Allons-y avec la quatrième de couverture : Jean-Nicholas Legendre, grand reporter pour la télévision québécoise se rend en Haïti pour y suivre la trace des narcotrafiquants colombiens et enquête sur leurs liens avec les gangs de rue de Montréal et le régime du président haïtien. Et qui a écrit cette histoire ? Le journaliste Michel Jean, co-animateur de l’émission J.E. qui a couvert plusieurs sujets dont la guerre en Iraq et la crise en Haïti. C’est son premier roman.
Je fais le parallèle entre l’histoire et l’auteur parce que, justement, c’est au départ ce qui m’a dérangé. Dès les premières pages, nous sommes à Port-au-Prince sous le régime de Jean-Bertrand Aristide, et ce mixte de la réalité (utilisant les vrais noms) avec la fiction m’a empêché de plonger. Comprenez-moi, ce n’est pas la sempiternelle question du vécu ou non, c’est plutôt cette impression de suivre un reportage, aussi palpitant soit-il, qui m'a tenu dans un état de lectrice de journaux, sollicitant mon côté rationnel. Et pourquoi pas, puisque c’est tout probablement un choix de Michel Jean ? À ce compte-là, j’avoue que c’est une affaire de goût ...
La deuxième partie est venue me chercher un peu plus. À son retour au Québec, à la sortie du vidéo choc qu’il a tourné au risque de sa vie, le journaliste Legendre subit des secousses sismiques dans sa vie personnelle et professionnelle. Au travers des dédales de cette sensationnelle affaire de trafic de drogues, j’ai aimé que l’auteur fasse une place de choix à son amour infini pour sa femme et sa fille, autant qu’il a fait état de son attirance pour Bia, une haïtienne énigmatique, prostituée de luxe. Je me suis un peu rapproché du journaliste, mais pas au point d’être fusionnel, loin de là. Pourquoi cette distance qui a perdurée jusqu’à la fin ? Comme dans la vie, c’est une question d’atomes crochus, pourquoi prendre à cœur les déboires d’une personne et seulement compatir avec ceux d’une autre ? Pourtant, quand l’histoire est au « je », j’ai tendance à la recevoir comme une invitation à me rapprocher du personnage, surtout quand celui-ci prend beaucoup de place par un partage généreux d’émotions et de sentiments. Les plus fortement décrits sont l’attirance sexuelle et le rebond vital de la vengeance. Laisser palpiter son coeur sous la pulsion sexuelle fait circuler le courant de vie en nos veines, la vengeance encore plus. Par la rage dans laquelle la vengeance puise. J’ai plus ou moins embarqué dans cette rage folle, au même titre que j’ai loupé des rendez-vous avec certaines circonstances très hasardeuses, comme l’accident de Bia. C’est beaucoup en mettre sur le dos du destin.
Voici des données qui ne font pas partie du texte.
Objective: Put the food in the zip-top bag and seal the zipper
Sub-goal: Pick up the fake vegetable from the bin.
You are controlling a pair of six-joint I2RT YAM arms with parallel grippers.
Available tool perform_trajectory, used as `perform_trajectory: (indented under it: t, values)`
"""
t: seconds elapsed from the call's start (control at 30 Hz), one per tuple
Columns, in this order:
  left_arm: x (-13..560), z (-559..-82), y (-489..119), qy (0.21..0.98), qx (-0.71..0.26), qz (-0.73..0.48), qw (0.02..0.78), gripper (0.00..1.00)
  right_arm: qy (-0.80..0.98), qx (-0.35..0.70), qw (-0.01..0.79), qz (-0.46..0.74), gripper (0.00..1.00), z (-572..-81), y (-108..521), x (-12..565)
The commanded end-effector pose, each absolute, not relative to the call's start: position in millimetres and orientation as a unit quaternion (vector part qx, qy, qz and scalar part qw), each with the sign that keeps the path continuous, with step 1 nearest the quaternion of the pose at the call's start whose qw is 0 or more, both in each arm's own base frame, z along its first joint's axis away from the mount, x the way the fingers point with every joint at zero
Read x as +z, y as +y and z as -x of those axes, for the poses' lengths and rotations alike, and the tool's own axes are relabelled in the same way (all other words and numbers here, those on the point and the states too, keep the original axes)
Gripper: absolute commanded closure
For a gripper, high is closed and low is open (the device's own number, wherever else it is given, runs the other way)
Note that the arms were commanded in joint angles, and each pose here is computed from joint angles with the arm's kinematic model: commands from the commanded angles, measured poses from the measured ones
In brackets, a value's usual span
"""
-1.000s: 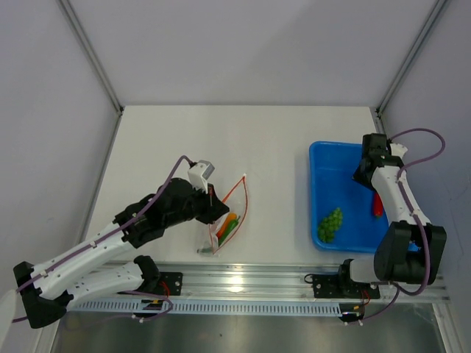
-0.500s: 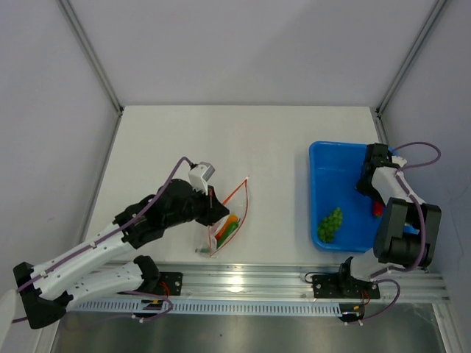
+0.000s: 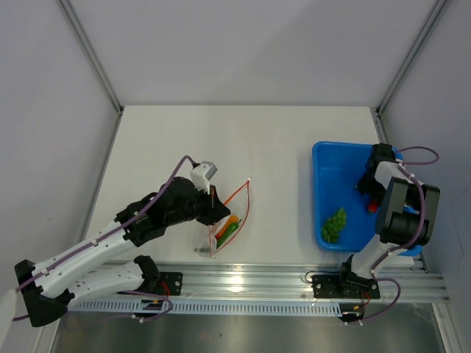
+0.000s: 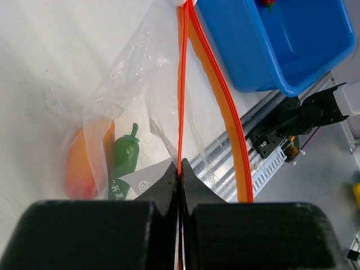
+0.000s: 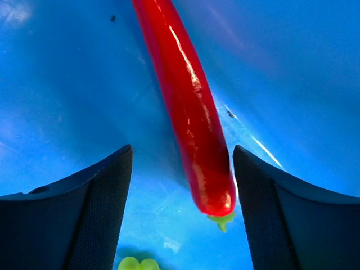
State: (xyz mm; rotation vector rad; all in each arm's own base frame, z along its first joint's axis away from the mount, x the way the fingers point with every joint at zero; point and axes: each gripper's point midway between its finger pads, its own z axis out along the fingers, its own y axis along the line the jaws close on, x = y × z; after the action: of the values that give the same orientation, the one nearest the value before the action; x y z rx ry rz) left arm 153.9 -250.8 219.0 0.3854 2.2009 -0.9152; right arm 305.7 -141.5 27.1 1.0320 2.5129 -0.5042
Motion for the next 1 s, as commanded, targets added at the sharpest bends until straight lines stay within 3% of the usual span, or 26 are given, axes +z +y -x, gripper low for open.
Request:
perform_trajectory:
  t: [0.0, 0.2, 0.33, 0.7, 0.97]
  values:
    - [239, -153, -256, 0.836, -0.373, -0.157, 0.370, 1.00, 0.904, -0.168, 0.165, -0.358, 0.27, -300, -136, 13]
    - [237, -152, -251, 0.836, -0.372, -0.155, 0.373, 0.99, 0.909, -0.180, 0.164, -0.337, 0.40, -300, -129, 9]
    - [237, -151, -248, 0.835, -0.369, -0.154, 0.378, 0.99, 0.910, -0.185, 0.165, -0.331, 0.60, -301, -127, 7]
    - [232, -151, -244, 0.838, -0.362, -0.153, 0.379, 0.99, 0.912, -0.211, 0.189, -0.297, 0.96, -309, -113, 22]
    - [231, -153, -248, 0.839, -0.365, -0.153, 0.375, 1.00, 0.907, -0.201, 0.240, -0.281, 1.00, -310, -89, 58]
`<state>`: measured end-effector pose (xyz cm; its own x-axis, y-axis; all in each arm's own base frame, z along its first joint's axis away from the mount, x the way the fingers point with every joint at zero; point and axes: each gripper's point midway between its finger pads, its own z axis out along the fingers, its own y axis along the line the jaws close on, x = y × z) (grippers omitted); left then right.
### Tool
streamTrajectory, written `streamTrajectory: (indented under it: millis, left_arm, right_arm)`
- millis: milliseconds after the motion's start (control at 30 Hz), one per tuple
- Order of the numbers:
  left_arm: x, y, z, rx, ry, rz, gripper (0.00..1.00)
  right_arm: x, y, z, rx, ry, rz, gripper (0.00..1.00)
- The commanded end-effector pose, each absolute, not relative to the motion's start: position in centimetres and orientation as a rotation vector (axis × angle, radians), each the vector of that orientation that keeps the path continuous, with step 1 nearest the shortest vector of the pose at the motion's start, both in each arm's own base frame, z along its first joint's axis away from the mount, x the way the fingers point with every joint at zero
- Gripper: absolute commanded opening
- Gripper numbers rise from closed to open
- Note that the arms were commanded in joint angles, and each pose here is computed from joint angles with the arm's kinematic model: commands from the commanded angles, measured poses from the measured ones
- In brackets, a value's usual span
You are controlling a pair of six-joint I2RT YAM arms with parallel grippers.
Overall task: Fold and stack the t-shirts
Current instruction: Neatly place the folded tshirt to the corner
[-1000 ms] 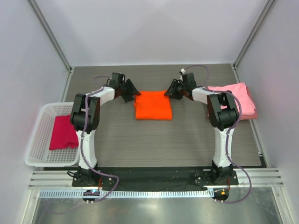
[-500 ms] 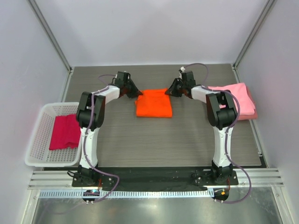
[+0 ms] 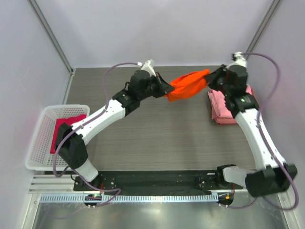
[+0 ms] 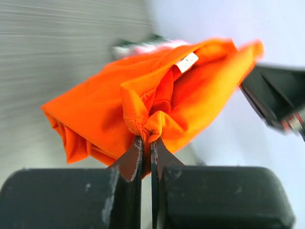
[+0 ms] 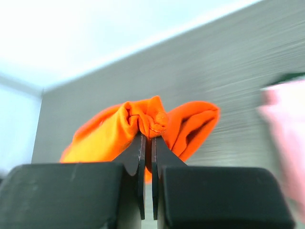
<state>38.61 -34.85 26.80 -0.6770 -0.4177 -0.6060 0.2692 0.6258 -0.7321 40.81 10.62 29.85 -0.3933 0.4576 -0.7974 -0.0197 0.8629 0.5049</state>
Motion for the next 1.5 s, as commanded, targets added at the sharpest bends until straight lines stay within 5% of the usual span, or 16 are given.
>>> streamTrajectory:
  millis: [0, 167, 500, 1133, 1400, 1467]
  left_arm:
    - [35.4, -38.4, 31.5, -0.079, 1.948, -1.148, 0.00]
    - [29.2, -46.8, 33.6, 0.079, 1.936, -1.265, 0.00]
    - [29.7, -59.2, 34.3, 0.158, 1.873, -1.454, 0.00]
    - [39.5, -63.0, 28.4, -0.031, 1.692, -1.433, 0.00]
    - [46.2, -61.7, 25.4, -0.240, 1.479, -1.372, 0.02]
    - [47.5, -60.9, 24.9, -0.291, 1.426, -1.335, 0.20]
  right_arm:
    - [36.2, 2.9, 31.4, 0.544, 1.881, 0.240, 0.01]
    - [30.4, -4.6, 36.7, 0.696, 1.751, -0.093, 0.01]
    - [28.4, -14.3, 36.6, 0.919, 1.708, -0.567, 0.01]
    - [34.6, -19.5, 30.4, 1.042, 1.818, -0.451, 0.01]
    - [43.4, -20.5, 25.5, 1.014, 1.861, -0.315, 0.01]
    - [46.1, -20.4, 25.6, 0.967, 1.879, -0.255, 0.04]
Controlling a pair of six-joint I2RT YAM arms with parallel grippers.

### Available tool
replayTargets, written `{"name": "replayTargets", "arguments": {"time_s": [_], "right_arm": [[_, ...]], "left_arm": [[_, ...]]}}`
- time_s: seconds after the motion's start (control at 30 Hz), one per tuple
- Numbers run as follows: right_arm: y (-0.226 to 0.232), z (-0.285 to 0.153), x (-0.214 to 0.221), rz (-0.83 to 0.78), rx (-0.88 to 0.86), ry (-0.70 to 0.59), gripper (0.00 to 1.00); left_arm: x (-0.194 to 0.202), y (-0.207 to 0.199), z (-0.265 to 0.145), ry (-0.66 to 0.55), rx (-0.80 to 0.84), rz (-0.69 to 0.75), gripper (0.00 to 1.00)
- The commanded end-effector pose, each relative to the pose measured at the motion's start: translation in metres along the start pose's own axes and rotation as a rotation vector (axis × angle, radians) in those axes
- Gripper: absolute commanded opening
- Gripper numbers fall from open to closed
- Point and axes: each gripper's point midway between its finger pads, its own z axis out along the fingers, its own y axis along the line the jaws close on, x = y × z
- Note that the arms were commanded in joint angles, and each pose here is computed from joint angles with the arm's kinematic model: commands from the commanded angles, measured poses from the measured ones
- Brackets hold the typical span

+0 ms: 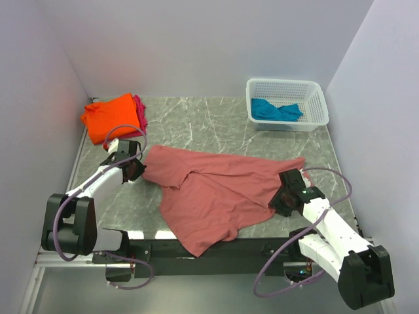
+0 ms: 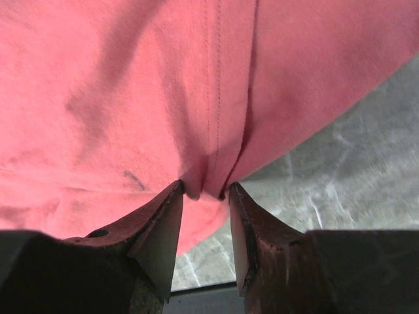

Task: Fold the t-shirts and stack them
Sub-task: Flatten the tshirt out

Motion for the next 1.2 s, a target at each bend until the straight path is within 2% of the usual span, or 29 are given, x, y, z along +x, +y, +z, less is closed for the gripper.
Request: {"name": "replayTargets", "arguments": {"time_s": [0.0,0.27,0.8,0.93,0.97,1.07,1.17], "right_arm": [[0.003,-0.012,-0.003,-0.007,-0.003,-0.002,0.42],[0.004,-0.029,-0.003,-0.030,-0.012,0.011,0.43],[0.012,0.005,0.002,-0.070,-0.013,0.057,0.45],[0.009,0.009,-0.002,-0.066,0.009,0.041,0.36],[0.009,0.009,-0.002,-0.069,0.013,0.041,0.31],[0.009,0.007,-0.008,-0.068,0.026,0.018,0.24],[0.006,0.003,-0.015,-0.073,0.048,-0.011,0.19]], "left_arm": [[-0.008,0.001,-0.007,-0.035,-0.003,0.004,0.01],[-0.007,0.006,-0.005,-0.042,-0.022,0.003,0.01],[-0.009,0.009,-0.007,-0.055,-0.031,0.003,0.01],[-0.010,0.009,-0.009,-0.058,-0.032,0.003,0.01],[-0.011,0.009,-0.009,-0.060,-0.032,0.001,0.01],[-0.011,0.008,-0.010,-0.061,-0.028,0.000,0.01],[-0.011,0.008,-0.010,-0.061,-0.026,-0.001,0.01]]}}
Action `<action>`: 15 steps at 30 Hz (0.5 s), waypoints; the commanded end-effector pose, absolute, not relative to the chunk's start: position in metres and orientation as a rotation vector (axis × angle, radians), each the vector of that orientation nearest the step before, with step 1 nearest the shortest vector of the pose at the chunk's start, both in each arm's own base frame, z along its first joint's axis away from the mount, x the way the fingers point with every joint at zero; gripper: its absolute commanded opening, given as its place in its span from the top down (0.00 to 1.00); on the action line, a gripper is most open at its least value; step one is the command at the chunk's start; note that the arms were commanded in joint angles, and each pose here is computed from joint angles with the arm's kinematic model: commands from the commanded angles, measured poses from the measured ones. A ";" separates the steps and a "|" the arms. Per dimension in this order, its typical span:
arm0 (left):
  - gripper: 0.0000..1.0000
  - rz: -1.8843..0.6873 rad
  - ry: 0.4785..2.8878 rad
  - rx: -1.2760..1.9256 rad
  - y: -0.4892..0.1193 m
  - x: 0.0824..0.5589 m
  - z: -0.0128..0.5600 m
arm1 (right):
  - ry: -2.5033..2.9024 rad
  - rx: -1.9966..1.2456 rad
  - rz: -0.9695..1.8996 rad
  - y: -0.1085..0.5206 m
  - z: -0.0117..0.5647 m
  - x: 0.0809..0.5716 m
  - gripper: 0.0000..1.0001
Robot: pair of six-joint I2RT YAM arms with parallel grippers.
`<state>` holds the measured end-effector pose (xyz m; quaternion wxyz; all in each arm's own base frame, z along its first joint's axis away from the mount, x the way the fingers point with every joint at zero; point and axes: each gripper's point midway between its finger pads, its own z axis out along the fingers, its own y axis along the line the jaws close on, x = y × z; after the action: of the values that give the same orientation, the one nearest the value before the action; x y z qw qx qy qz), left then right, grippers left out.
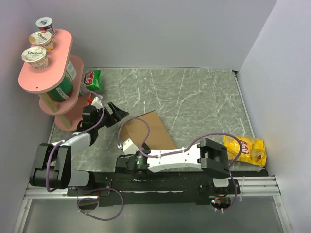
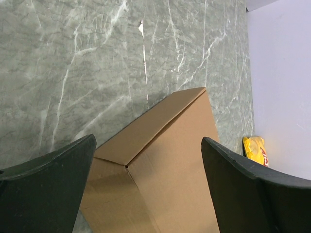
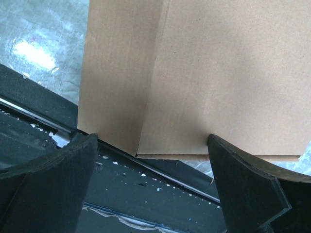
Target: Fold the paper box
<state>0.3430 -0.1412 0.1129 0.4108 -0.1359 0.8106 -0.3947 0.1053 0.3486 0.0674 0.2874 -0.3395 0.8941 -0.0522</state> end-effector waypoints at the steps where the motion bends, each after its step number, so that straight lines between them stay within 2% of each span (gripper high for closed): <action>1: 0.04 -1.013 1.992 -0.280 -0.146 0.350 0.127 | 2.427 -0.845 -0.086 0.351 0.069 0.111 0.00; 15: 0.04 -1.012 1.985 -0.270 -0.146 0.347 0.130 | 2.505 -0.809 -0.178 0.331 0.048 0.117 0.03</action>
<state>0.3428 -0.1415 0.1127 0.4102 -0.1355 0.8108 -0.3950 0.1178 0.3463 0.0658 0.2801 -0.3181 0.9044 -0.0497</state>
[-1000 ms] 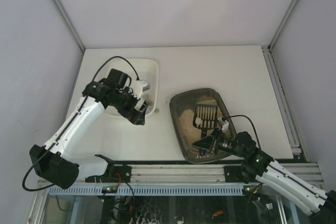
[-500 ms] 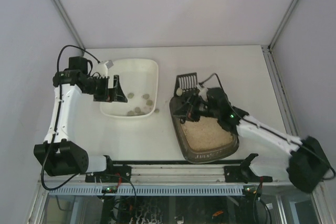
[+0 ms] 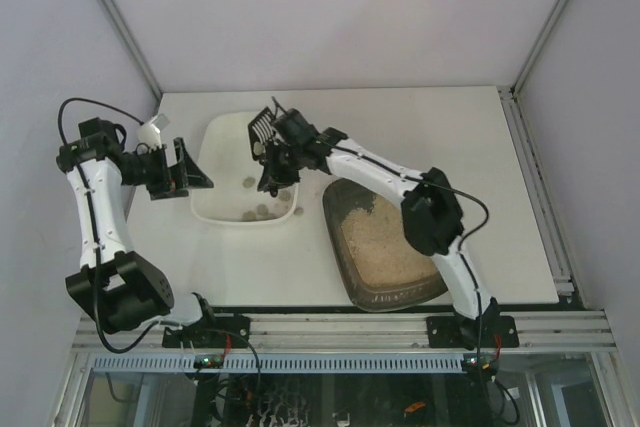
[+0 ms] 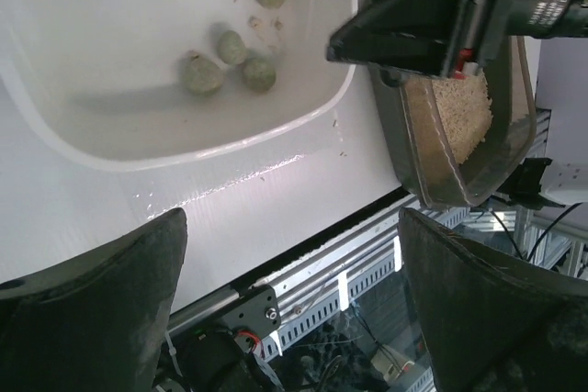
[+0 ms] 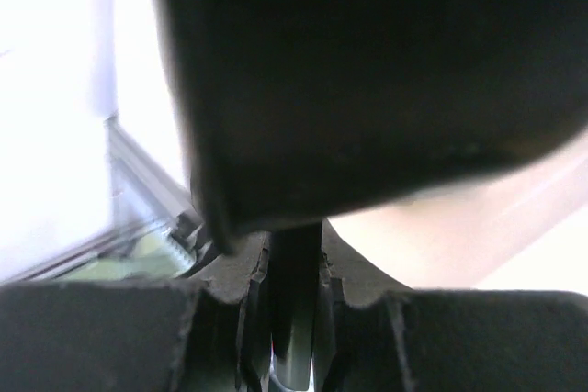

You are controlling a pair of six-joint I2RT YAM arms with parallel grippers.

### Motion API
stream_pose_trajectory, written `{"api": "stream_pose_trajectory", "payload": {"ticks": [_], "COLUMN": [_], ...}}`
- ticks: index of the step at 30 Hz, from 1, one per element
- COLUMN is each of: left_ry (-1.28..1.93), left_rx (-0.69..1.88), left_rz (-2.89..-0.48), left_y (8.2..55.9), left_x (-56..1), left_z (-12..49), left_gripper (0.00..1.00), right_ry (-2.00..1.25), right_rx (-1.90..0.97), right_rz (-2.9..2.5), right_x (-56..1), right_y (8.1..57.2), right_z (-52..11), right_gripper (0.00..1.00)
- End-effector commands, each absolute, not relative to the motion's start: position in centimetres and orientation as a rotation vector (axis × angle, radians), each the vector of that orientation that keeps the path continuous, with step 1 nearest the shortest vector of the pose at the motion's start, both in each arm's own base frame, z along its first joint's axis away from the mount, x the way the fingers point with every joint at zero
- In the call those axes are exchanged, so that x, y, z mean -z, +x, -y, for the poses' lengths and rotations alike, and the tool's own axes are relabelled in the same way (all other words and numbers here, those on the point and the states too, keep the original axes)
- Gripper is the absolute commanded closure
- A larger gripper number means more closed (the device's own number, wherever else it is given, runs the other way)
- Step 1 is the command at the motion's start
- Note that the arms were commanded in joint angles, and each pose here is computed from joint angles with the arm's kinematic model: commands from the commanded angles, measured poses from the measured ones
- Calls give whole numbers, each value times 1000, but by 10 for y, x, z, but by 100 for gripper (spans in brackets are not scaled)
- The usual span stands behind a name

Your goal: Clean the litter box

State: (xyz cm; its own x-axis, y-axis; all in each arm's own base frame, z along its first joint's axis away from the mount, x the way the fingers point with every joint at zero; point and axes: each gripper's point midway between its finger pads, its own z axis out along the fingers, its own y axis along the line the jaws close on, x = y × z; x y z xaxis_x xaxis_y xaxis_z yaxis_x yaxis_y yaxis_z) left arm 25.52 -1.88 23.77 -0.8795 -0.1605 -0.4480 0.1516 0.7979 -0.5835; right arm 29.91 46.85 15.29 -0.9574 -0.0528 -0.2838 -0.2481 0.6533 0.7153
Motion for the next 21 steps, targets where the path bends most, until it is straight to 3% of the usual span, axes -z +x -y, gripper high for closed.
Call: {"api": "stream_pose_trajectory", "payload": {"ticks": [1,8,21], "left_ry": [-10,-26,-70], "left_rx": [824,736,626], "left_rz": [-2449,-2472,-2424], "left_y": [255,256,264], "left_x": [-248,-237,-230], "left_z": [9,-1,-11], "left_gripper": [0,0,0], "right_ry": [-503,-576,-810], "right_rx": [-528,-205,74], "right_rz": [-2655,-2517,-2301], "right_x": [-138,-136,-139], "right_y": [311,333,342], "right_z": [-447,-431,-420], "right_gripper": [100,100,100]}}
Je crois que j’aurais préféré que l’auteur s’oublie, s’efface derrière son personnage de journaliste. Je ne l’ai pas senti assez emporté par son histoire. Pourtant l’habileté de raconter est présente et certaines envolées confirment un amour infini des mots. Par exemple, les descriptions de Montréal sous la neige m’ont frappée par leur justesse.
Si j’ai apprécié l’épisode « rédemption » c’est que celle-ci coïncide avec mes valeurs. Le parallèle de similitudes d'énergie entre ses deux « familles femmes », c'est audacieux, loin du cliché, mais j'ai dû fournir un effort pour y croire. Il y avait là de la matière (de la belle matière d’ailleurs !) à en faire tout un roman, mais diluée dans une spectaculaire enquête à puissantes retombées mondiales, une saveur saugrenue s'en dégage.
Une fois la couverture et la poussière retombée, j’ose conclure qu’il apparait difficile de vivre à fond son élan de romancier en se tenant si près de son vécu.
Un monde mort comme la lune – Michel Jean. Libre Expression. 254 p.